→ Problem requirements
Where a line below includes the word "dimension", copy that line.

→ Stored items from a collection
********

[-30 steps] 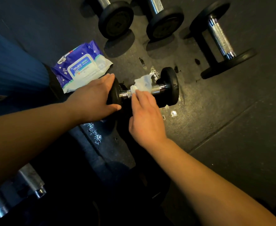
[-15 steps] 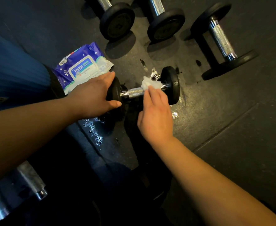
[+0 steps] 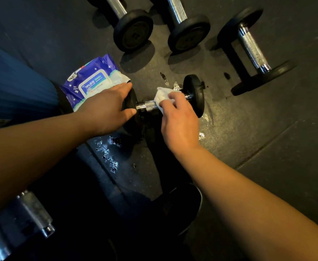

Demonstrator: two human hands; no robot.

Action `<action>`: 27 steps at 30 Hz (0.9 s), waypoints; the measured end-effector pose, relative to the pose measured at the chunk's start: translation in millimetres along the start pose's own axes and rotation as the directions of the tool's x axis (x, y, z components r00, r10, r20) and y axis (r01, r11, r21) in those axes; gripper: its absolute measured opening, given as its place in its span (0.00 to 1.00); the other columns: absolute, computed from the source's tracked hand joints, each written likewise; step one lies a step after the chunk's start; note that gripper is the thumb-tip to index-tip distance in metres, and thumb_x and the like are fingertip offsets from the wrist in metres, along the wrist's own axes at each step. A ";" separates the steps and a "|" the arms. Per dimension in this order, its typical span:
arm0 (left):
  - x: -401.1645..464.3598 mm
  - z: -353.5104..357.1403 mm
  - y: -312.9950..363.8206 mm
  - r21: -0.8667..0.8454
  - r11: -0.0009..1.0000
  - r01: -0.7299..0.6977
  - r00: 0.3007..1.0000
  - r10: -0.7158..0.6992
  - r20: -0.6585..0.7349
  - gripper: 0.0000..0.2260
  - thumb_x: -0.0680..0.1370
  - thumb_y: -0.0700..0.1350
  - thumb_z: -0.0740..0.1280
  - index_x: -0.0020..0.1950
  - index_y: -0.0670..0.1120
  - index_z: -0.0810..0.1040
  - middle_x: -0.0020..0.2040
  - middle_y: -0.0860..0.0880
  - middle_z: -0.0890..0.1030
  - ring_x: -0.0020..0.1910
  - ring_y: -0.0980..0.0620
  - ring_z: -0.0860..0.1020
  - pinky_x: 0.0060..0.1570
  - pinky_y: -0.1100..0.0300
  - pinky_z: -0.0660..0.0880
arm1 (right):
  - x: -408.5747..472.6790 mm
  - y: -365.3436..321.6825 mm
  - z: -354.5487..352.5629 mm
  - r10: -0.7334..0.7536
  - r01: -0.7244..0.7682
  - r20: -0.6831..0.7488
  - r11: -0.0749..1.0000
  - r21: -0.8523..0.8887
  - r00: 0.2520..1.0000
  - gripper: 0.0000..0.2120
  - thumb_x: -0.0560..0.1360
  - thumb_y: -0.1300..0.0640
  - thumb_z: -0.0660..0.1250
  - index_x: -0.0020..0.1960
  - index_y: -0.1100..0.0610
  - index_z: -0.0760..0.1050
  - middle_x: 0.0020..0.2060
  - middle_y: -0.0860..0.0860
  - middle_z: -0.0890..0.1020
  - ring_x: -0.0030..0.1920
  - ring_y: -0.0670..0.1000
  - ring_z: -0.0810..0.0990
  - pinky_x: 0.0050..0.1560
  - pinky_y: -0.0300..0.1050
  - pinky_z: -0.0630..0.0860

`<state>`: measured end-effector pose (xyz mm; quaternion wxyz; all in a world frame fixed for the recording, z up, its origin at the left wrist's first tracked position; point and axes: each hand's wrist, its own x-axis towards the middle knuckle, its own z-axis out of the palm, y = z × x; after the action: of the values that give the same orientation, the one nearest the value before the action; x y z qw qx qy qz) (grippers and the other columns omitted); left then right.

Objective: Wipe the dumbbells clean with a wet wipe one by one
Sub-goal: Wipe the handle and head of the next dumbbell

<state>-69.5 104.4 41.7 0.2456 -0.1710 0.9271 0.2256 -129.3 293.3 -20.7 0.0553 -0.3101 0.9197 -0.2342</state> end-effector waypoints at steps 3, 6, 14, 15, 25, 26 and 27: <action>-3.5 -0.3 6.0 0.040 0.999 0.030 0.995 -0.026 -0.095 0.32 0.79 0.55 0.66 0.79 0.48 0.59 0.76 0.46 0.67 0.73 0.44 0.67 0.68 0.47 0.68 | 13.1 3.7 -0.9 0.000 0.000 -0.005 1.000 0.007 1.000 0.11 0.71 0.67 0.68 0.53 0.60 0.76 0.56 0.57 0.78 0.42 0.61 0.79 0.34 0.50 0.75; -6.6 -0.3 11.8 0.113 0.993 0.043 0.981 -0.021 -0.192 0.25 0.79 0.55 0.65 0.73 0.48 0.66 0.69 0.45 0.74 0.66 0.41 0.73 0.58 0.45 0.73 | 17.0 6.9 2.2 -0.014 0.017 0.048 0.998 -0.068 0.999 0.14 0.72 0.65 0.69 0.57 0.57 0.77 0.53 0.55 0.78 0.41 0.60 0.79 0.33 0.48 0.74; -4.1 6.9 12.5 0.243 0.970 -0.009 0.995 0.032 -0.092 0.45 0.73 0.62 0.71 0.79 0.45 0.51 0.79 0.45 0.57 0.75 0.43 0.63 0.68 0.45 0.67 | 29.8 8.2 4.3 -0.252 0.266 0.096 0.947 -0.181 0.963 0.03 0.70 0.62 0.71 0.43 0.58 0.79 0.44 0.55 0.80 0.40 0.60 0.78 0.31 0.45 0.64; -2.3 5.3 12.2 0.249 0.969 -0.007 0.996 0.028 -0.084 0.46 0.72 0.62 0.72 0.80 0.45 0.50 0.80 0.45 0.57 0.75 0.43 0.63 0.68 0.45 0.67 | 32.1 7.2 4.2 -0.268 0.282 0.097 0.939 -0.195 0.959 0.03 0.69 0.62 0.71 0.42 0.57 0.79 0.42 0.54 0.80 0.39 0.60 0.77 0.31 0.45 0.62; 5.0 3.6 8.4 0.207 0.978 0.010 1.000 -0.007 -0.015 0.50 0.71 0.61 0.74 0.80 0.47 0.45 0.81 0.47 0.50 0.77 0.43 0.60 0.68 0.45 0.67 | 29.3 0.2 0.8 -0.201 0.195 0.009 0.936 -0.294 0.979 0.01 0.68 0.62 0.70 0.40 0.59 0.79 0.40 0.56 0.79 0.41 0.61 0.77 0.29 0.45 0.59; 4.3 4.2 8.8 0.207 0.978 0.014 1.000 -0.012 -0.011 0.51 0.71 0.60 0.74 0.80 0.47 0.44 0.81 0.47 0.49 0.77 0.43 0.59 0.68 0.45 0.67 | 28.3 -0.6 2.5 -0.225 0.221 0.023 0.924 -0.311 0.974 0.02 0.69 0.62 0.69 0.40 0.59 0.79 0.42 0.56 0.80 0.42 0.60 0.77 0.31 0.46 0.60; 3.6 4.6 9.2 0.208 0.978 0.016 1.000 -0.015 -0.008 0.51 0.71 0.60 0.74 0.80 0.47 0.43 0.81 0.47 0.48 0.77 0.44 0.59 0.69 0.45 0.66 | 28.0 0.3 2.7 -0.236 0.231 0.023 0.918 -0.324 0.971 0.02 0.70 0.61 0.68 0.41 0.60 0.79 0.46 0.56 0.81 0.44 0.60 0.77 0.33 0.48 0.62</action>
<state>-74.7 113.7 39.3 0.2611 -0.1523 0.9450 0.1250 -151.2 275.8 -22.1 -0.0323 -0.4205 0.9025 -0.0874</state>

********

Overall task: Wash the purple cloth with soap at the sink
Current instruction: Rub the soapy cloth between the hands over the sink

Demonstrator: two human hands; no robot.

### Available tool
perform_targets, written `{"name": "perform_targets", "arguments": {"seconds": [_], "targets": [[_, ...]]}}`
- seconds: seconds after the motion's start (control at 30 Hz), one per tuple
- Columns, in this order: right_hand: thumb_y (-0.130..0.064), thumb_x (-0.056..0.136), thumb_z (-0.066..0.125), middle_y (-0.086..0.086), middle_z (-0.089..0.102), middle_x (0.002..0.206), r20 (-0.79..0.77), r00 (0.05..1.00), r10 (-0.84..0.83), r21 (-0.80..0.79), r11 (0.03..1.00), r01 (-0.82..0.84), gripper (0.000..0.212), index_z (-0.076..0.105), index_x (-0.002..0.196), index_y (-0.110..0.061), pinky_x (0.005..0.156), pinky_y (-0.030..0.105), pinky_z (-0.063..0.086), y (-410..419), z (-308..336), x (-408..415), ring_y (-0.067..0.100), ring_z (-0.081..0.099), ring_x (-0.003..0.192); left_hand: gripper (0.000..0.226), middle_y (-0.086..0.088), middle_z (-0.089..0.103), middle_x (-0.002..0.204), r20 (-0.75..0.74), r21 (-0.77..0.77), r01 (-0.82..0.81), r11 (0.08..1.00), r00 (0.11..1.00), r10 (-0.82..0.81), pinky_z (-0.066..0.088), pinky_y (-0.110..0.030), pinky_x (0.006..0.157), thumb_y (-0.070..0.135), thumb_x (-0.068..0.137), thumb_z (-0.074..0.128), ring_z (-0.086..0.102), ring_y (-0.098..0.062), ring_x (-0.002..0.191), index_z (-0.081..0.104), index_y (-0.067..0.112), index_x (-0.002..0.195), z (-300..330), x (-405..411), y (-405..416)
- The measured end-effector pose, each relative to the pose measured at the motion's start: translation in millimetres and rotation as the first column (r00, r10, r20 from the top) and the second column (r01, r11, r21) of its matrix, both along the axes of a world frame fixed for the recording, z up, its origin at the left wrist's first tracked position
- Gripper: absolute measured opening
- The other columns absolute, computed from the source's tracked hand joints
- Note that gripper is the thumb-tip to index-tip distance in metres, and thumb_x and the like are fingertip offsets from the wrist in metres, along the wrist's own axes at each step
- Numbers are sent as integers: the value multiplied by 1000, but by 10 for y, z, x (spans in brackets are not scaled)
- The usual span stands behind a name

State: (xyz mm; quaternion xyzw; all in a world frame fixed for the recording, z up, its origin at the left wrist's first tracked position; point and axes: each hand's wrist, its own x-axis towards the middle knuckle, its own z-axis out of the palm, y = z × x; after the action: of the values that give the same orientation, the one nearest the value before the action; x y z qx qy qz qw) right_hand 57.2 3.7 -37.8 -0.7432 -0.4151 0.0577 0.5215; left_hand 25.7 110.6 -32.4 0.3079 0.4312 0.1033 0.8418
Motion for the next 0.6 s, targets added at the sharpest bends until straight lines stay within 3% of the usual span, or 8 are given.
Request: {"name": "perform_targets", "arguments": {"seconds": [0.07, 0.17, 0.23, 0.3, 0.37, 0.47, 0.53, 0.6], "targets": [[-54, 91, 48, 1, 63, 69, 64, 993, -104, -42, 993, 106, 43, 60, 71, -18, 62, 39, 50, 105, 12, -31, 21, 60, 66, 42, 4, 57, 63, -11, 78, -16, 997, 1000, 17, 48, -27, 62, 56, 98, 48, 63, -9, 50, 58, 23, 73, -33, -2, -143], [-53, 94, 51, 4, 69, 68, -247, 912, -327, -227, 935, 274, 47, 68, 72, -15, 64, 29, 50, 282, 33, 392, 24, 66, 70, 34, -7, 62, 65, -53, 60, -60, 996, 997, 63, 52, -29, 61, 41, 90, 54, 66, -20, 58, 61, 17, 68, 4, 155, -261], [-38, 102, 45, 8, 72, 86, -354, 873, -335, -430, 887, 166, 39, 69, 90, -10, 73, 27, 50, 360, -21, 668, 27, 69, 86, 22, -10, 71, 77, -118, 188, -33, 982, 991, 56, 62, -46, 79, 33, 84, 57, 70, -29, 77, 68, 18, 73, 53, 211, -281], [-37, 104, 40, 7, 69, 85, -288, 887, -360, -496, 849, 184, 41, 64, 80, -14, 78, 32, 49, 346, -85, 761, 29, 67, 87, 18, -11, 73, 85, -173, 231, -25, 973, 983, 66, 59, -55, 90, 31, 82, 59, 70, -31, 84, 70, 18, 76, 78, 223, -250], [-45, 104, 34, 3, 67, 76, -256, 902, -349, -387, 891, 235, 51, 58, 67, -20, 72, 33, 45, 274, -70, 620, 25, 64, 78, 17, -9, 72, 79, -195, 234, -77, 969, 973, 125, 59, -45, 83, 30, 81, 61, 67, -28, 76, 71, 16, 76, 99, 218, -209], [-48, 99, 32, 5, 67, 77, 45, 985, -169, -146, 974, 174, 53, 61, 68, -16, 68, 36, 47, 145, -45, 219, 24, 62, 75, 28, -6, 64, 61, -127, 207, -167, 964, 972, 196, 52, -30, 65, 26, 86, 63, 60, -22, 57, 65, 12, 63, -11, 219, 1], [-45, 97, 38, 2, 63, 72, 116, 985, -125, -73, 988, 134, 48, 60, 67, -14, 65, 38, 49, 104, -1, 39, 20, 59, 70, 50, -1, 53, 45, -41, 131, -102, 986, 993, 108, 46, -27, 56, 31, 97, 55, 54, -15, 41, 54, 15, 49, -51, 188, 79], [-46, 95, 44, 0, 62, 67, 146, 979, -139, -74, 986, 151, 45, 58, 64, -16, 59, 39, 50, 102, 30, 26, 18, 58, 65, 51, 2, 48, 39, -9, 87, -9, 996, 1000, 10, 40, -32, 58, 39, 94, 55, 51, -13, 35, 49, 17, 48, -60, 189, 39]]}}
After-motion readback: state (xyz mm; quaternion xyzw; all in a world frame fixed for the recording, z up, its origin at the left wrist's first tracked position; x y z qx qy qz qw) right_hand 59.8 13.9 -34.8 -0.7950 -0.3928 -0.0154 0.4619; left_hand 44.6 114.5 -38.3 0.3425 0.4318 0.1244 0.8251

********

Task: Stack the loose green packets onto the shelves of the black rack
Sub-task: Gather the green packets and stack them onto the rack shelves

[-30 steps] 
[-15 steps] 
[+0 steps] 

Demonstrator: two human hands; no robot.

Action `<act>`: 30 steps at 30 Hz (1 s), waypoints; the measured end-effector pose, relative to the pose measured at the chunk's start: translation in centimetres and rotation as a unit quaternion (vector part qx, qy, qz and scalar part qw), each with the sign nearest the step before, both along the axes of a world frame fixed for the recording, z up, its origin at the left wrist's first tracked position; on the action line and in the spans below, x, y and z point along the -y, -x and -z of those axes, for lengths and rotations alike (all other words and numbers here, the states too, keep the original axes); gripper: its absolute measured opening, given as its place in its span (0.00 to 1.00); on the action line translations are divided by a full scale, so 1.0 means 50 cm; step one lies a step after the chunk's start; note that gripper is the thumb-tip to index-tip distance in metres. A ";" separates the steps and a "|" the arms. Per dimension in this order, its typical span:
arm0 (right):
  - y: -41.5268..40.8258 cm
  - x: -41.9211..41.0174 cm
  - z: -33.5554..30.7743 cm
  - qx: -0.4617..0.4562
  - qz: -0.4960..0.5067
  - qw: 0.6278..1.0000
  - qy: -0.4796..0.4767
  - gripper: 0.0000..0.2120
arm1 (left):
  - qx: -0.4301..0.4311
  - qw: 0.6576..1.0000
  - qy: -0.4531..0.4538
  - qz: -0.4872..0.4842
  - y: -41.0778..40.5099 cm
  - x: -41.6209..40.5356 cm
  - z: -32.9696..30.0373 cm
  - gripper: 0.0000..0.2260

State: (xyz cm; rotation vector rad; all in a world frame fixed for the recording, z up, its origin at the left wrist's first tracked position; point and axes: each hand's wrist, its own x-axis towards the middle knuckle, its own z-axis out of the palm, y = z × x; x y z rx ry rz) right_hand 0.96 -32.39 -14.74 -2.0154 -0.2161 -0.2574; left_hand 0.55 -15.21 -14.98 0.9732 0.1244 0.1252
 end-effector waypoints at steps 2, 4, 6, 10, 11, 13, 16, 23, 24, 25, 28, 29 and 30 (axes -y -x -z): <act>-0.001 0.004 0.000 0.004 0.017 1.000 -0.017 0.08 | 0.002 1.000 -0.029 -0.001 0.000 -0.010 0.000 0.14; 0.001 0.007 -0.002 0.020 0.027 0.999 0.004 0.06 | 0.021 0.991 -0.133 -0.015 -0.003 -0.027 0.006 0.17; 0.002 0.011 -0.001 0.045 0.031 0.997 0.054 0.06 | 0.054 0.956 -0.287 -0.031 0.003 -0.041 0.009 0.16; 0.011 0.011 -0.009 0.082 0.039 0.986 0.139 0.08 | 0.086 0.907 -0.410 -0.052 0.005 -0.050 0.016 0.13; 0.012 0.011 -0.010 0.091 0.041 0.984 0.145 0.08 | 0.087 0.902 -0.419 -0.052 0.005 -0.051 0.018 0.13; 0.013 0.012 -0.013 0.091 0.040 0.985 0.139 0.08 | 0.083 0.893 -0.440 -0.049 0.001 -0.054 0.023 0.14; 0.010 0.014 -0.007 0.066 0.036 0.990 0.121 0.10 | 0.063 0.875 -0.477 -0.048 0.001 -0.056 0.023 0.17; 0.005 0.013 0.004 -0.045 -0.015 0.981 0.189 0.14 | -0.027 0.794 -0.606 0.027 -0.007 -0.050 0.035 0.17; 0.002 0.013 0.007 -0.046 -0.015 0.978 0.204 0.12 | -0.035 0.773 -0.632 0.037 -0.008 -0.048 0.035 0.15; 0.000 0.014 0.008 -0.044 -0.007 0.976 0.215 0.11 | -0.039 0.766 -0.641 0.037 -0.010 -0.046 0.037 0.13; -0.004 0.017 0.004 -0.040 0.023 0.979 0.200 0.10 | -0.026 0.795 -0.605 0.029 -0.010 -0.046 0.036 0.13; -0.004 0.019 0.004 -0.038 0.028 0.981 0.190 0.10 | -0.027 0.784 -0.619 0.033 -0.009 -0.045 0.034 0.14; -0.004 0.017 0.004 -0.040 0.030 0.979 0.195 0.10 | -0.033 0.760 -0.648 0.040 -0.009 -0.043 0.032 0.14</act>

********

→ Your response
Action `<action>`: 27 steps at 30 Hz (0.9 s), waypoints; the measured end-effector pose, relative to the pose measured at the chunk's start: translation in millimetres along the start pose's own axes and rotation as the directions of the tool's x axis (x, y, z components r00, r10, r20) and y axis (r01, r11, r21) in those axes; gripper: its absolute measured opening, given as its place in its span (0.00 to 1.00); the other columns: absolute, computed from the source's tracked hand joints, each written likewise; step one lies a step after the chunk's start; note that gripper is the thumb-tip to index-tip distance in metres, and thumb_x and the like are fingertip offsets from the wrist in metres, along the wrist's own axes at each step. A ";" separates the steps and a "|" the arms. Per dimension in this order, its typical span:
Action `<act>`: 30 steps at 30 Hz (1 s), waypoints; the measured end-effector pose, relative to the pose measured at the chunk's start: translation in centimetres and rotation as a unit quaternion (vector part qx, qy, qz and scalar part qw), each with the sign nearest the step before, both along the axes of a world frame fixed for the recording, z up, its origin at the left wrist's first tracked position; on the action line and in the spans below, x, y and z point along the -y, -x and -z of those axes, for lengths and rotations alike (all other words and numbers here, the states too, keep the original axes); gripper: its absolute measured opening, given as its place in its span (0.00 to 1.00); on the action line translations are divided by a full scale, so 1.0 means 50 cm; step one lies a step after the chunk's start; note that gripper is the thumb-tip to index-tip distance in metres. A ";" separates the steps and a "|" the arms. Per dimension in this order, its typical span:

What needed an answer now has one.